Task objective
An exact copy of all the data, minus the images, is required.

======== Data extract

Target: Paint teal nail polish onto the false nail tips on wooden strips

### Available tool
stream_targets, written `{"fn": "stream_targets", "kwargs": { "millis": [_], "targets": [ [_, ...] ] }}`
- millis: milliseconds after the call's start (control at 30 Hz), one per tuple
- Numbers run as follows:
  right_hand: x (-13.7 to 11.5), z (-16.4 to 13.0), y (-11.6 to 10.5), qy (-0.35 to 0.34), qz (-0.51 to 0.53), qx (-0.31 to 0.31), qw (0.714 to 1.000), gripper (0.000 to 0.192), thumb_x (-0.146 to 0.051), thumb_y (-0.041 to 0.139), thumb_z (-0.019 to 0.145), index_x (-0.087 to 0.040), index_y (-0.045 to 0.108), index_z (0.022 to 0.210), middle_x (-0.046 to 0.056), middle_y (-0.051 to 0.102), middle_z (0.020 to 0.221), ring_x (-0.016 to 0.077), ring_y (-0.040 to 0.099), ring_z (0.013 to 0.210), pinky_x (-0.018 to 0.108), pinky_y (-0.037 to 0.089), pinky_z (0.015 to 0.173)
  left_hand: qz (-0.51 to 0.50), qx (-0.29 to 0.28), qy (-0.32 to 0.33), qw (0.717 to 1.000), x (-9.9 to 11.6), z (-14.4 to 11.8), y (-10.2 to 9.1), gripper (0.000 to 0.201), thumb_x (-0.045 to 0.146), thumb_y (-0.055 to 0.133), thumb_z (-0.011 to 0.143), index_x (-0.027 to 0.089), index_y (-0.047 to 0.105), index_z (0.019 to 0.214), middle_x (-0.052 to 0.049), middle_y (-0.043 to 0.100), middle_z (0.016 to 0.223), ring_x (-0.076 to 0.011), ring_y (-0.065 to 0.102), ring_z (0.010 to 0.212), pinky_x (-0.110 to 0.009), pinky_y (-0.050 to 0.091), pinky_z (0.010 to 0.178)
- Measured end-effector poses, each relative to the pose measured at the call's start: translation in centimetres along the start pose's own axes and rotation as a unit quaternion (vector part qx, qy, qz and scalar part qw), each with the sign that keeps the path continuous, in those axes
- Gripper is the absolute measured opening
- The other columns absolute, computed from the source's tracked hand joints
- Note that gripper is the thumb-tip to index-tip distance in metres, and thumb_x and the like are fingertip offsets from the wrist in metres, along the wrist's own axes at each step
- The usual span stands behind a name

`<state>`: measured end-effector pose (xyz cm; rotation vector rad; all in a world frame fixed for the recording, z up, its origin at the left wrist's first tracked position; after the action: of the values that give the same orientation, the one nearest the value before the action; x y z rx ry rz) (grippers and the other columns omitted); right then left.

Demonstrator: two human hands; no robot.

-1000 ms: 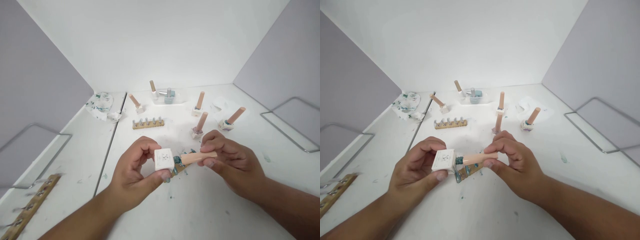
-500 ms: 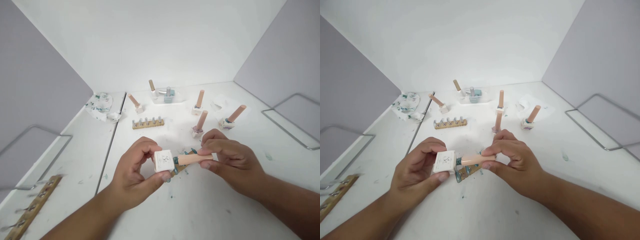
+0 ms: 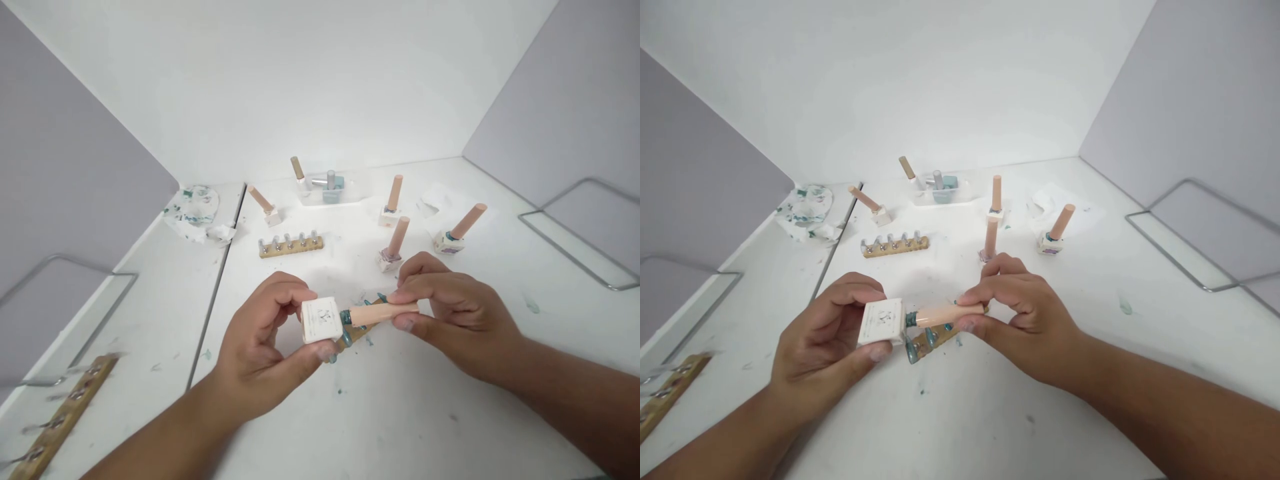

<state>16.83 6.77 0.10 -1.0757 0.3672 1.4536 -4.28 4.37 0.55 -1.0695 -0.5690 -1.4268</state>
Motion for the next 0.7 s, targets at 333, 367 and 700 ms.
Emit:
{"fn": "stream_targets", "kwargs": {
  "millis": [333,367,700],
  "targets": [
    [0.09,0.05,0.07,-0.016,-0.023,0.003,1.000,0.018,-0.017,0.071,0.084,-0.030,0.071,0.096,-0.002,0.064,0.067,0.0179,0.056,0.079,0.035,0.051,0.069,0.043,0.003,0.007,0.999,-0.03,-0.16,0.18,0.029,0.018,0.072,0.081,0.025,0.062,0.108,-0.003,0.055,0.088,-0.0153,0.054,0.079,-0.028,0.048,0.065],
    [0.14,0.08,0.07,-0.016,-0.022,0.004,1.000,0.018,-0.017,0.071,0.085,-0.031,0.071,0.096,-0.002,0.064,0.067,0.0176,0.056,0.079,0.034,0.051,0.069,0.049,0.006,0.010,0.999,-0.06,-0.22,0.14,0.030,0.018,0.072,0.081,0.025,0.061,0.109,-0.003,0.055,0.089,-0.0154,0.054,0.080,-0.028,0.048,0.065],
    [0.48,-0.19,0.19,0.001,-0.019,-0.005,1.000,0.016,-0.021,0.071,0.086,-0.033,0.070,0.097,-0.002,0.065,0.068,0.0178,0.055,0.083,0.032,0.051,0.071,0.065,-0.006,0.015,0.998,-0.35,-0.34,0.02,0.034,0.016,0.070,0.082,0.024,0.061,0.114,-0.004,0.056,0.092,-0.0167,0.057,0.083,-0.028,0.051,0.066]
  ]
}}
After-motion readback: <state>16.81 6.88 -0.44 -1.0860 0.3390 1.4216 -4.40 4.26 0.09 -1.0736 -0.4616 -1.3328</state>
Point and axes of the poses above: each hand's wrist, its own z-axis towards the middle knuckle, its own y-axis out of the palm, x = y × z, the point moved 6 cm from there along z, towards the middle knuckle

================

Output for this task
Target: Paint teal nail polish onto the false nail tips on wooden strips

### Available tool
stream_targets, written `{"fn": "stream_targets", "kwargs": { "millis": [_], "targets": [ [_, ...] ] }}`
- millis: milliseconds after the call's start (control at 30 Hz), one per tuple
- Numbers run as follows:
  right_hand: x (-13.7 to 11.5), z (-16.4 to 13.0), y (-11.6 to 10.5), qy (-0.35 to 0.34), qz (-0.51 to 0.53), qx (-0.31 to 0.31), qw (0.714 to 1.000), gripper (0.000 to 0.192), thumb_x (-0.146 to 0.051), thumb_y (-0.041 to 0.139), thumb_z (-0.019 to 0.145), index_x (-0.087 to 0.040), index_y (-0.045 to 0.108), index_z (0.022 to 0.210), middle_x (-0.046 to 0.056), middle_y (-0.051 to 0.102), middle_z (0.020 to 0.221), ring_x (-0.016 to 0.077), ring_y (-0.040 to 0.099), ring_z (0.013 to 0.210), pinky_x (-0.018 to 0.108), pinky_y (-0.037 to 0.089), pinky_z (0.015 to 0.173)
  left_hand: qz (-0.51 to 0.50), qx (-0.29 to 0.28), qy (-0.32 to 0.33), qw (0.717 to 1.000), x (-9.9 to 11.6), z (-14.4 to 11.8), y (-10.2 to 9.1), gripper (0.000 to 0.201), thumb_x (-0.045 to 0.146), thumb_y (-0.055 to 0.133), thumb_z (-0.011 to 0.143), index_x (-0.027 to 0.089), index_y (-0.047 to 0.105), index_z (0.019 to 0.214), middle_x (-0.052 to 0.049), middle_y (-0.043 to 0.100), middle_z (0.016 to 0.223), ring_x (-0.076 to 0.011), ring_y (-0.065 to 0.102), ring_z (0.010 to 0.212), pinky_x (-0.110 to 0.009), pinky_y (-0.050 to 0.091), pinky_z (0.010 to 0.178)
- Measured end-effector poses, each relative to the pose measured at the call's start: translation in centimetres along the start pose's own axes and rotation as a unit quaternion (vector part qx, qy, qz and scalar part qw), each with the sign that keeps the path continuous, in those axes
- Gripper is the absolute measured opening
- The other columns absolute, computed from the source's tracked hand joints
- Note that gripper is the thumb-tip to index-tip distance in metres, and thumb_x and the like are fingertip offsets from the wrist in metres, along the wrist's own axes at each step
- The usual span stands behind a name

`<state>`: measured end-effector pose (xyz cm; rotation vector rad; all in a world frame fixed for the recording, z up, its origin at the left wrist's first tracked position; after the action: of the values that give the same orientation, the one nearest the value before the action; x y z rx ry rz) (grippers and the other columns omitted); right then left.

Demonstrator: two human hands; no robot.

-1000 ms: 
-500 ms: 
+0 ms: 

<state>16.83 6.77 0.10 -1.0757 0.3672 1.4536 -4.28 4.37 0.55 -1.0695 -0.5690 -1.4268</state>
Motion for the next 0.7 s, targets at 333, 367 and 700 ms.
Emit:
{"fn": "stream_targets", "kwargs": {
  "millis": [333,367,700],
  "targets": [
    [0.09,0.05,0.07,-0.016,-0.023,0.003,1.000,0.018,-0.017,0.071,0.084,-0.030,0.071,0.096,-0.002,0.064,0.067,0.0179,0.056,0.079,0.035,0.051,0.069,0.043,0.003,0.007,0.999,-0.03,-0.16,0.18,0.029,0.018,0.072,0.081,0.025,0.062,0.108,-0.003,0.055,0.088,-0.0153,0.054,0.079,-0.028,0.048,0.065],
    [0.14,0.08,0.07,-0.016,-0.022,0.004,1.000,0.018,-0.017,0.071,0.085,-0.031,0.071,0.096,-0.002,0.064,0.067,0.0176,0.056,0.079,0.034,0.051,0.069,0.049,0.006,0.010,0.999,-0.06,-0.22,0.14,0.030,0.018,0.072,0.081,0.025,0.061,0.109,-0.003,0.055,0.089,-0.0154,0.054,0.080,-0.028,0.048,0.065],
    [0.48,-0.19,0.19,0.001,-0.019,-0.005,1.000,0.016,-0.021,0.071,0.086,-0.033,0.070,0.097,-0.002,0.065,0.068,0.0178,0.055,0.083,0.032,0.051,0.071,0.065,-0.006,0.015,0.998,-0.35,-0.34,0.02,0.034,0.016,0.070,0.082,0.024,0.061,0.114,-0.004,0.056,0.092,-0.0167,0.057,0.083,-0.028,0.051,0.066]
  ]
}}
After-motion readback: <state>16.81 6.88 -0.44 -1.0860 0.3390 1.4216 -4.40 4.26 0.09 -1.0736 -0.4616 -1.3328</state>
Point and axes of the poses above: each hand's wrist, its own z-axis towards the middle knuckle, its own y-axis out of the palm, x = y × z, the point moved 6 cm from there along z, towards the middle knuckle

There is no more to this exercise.